# [DESCRIPTION OF THE TASK]
All of the entries are to be restated word for word.

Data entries
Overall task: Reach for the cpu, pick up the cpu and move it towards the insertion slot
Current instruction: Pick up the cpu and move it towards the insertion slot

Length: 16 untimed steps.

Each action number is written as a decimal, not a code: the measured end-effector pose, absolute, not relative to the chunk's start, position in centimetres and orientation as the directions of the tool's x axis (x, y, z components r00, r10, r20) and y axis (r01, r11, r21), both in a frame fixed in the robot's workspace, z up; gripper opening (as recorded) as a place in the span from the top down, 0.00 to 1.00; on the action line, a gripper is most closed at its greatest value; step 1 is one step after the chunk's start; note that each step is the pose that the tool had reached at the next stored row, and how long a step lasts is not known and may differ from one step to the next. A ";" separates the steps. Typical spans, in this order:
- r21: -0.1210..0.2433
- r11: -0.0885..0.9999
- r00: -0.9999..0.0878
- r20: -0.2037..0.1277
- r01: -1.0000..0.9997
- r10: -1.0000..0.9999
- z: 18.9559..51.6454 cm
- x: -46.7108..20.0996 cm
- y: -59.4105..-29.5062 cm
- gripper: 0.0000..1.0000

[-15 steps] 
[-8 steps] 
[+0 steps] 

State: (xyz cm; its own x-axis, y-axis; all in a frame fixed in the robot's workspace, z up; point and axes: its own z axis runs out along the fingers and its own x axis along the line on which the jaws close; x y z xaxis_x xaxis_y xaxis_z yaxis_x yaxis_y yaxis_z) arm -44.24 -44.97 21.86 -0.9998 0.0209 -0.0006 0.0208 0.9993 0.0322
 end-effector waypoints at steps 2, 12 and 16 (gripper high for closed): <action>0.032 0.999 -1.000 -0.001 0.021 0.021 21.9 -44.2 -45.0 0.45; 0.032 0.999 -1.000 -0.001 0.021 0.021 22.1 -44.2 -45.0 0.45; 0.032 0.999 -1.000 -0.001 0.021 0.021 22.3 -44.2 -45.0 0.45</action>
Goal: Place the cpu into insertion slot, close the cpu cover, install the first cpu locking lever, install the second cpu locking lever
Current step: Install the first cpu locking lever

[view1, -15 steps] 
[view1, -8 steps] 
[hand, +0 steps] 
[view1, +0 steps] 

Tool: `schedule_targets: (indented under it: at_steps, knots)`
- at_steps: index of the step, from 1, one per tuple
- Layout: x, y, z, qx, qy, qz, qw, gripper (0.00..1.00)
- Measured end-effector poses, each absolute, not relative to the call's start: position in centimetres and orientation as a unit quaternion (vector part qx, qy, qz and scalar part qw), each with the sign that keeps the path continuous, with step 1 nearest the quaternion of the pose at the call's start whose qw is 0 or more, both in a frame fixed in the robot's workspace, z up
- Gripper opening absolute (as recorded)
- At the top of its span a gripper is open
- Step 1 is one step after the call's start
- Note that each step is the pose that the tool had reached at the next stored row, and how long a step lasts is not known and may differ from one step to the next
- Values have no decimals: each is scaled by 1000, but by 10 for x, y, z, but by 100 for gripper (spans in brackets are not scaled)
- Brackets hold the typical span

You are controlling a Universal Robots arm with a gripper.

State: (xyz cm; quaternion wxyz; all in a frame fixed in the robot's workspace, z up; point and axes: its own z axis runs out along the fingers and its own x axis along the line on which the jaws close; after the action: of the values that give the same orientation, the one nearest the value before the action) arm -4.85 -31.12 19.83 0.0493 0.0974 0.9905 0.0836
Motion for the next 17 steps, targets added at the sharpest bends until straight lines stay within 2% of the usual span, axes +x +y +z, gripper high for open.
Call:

# [PROBLEM SOLUTION]
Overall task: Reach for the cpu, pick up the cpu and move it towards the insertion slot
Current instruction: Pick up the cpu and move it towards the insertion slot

Length: 16 untimed steps.

Each action number is written as a decimal, not a code: the measured end-effector pose, absolute, not relative to the chunk's start, position in centimetres and orientation as the directions of the tool's x axis (x, y, z components r00, r10, r20) and y axis (r01, r11, r21), both in a frame fixed in the robot's workspace, z up; gripper opening (as recorded) as a place in the span from the top down, 0.00 to 1.00; on the action line, a gripper is most closed at its greatest value; step 1 is one step after the chunk's start; note that each step is the pose that the tool had reached at the next stored row, and how long a step lasts is not known and may differ from one step to the next. A ";" separates the steps. Typical spans, in this order:
- r21: -0.1210..0.2433
- r11: -0.0885..0.9999
- r00: -0.9999..0.0878
- r20: -0.2037..0.1277
- r01: -1.0000..0.9997
- r10: -1.0000..0.9999
- z: 18.9559..51.6454 cm
- x: -46.7108..20.0996 cm
- y: -59.4105..-29.5062 cm
- gripper: 0.0000..1.0000

[-15 steps] 
[-8 steps] 
[+0 steps] 

State: (xyz cm; its own x-axis, y-axis; all in a frame fixed in the robot's workspace, z up; point and axes: its own z axis runs out along the fingers and its own x axis along the line on which the jaws close; x y z xaxis_x xaxis_y xaxis_z yaxis_x yaxis_y yaxis_z) arm -44.24 -44.97 21.86 -0.9998 0.0209 -0.0006 0.0208 0.9993 0.0322
 end-effector waypoints at steps 2, 12 and 16 (gripper high for closed): <action>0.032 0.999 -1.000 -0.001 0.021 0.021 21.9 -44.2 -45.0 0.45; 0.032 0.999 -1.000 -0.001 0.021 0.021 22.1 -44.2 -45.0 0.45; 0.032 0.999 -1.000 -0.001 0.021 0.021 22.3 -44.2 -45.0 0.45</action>
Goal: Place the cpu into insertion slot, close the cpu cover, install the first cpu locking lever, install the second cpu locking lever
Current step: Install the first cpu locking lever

[view1, -15 steps] 
[view1, -8 steps] 
[hand, +0 steps] 
[view1, +0 steps] 

Tool: `schedule_targets: (indented under it: at_steps, knots)`
- at_steps: index of the step, from 1, one per tuple
- Layout: x, y, z, qx, qy, qz, qw, gripper (0.00..1.00)
- Measured end-effector poses, each absolute, not relative to the call's start: position in centimetres and orientation as a unit quaternion (vector part qx, qy, qz and scalar part qw), each with the sign that keeps the path continuous, with step 1 nearest the quaternion of the pose at the call's start whose qw is 0 or more, both in a frame fixed in the robot's workspace, z up
- Gripper opening absolute (as recorded)
- At the top of its span a gripper is open
- Step 1 is one step after the call's start
- Note that each step is the pose that the tool had reached at the next stored row, and how long a step lasts is not known and may differ from one step to the next
- Values have no decimals: each is scaled by 1000, but by 10 for x, y, z, but by 100 for gripper (spans in brackets are not scaled)
- Brackets hold the typical span

You are controlling a Universal Robots arm with a gripper.

State: (xyz cm; quaternion wxyz; all in a frame fixed in the robot's workspace, z up; point and axes: its own z axis runs out along the fingers and its own x axis along the line on which the jaws close; after the action: of the values that give the same orientation, the one nearest the value before the action) arm -4.85 -31.12 19.83 0.0493 0.0974 0.9905 0.0836
Motion for the next 17 steps, targets added at the sharpest bends until straight lines stay within 2% of the usual span, axes +x +y +z, gripper high for open.
Call:

Besides this answer, nothing more is needed.